Auto Increment value for non-primary key column

ghz 8months ago ⋅ 64 views

In my MariaDB I have two tables project and issue, the issue table contains all issues created for all projects

create table if not exists Project(
  id integer PRIMARY KEY auto_increment,
  `name` varchar(200) NOT NULL
 );

 create table if not exists Issue(
  id integer PRIMARY KEY AUTO_INCREMENT,
  project_id integer,
   issue_number integer,
   content text,
    FOREIGN KEY (project_id)
        REFERENCES Project(id)
   );

The issue_number is per project and starts always from 1, how can increment it by 1 and resolve concurrent insert problems?

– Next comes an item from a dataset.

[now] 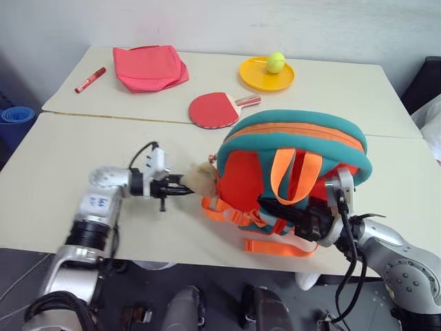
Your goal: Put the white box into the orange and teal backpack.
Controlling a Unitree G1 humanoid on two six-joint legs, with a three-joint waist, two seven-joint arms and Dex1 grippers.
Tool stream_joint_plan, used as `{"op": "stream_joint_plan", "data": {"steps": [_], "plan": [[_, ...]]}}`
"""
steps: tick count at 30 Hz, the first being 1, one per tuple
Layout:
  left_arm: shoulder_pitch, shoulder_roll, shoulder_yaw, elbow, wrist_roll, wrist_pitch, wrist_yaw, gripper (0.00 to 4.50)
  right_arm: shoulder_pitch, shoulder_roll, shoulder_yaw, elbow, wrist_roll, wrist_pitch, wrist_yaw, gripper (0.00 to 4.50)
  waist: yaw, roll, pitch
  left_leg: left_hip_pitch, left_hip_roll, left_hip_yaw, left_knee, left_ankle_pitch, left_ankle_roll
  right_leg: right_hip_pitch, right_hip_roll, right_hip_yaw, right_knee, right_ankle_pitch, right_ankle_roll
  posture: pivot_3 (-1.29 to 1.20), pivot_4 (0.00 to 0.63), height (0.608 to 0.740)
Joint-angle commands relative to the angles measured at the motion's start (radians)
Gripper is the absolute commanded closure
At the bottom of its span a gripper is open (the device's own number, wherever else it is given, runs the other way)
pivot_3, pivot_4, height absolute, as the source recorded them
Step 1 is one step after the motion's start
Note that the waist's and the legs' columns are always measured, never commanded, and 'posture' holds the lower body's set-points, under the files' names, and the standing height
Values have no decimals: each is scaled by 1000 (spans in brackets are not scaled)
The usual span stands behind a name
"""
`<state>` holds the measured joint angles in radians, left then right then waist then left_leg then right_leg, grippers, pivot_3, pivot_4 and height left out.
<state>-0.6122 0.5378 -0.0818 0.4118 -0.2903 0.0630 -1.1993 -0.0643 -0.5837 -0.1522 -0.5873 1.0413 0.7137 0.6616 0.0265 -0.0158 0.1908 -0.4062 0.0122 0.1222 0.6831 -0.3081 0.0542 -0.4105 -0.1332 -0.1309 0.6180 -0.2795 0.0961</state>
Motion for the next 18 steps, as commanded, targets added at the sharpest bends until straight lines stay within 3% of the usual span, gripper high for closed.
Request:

I can't use select max(issue_number) + 1 from Issue where project_id=X to determine the new value because could be stale

Answers

To increment the issue_number for each project and avoid concurrent insert problems, you can use a combination of transactions and locking mechanisms. Here's how you can do it:

  1. Begin a transaction.
  2. Lock the rows in the Issue table for the specific project using SELECT ... FOR UPDATE.
  3. Fetch the maximum issue_number for the project.
  4. Increment the fetched issue_number by 1.
  5. Insert the new issue with the incremented issue_number.
  6. Commit the transaction.

Here's an example SQL script that demonstrates this approach:

START TRANSACTION;

-- Lock rows in the Issue table for the specific project
SELECT * FROM Issue WHERE project_id = X FOR UPDATE;

-- Fetch the maximum issue_number for the project
SELECT MAX(issue_number) INTO @max_issue_number FROM Issue WHERE project_id = X;

-- Increment the fetched issue_number by 1
SET @new_issue_number = @max_issue_number + 1;

-- Insert the new issue with the incremented issue_number
INSERT INTO Issue (project_id, issue_number, content) VALUES (X, @new_issue_number, 'New Issue Content');

COMMIT;

Replace X with the actual project_id for which you want to increment the issue_number.

By using transactions and row-level locking (SELECT ... FOR UPDATE), you ensure that only one transaction can update the issue_number for a specific project at a time, preventing concurrent insert problems.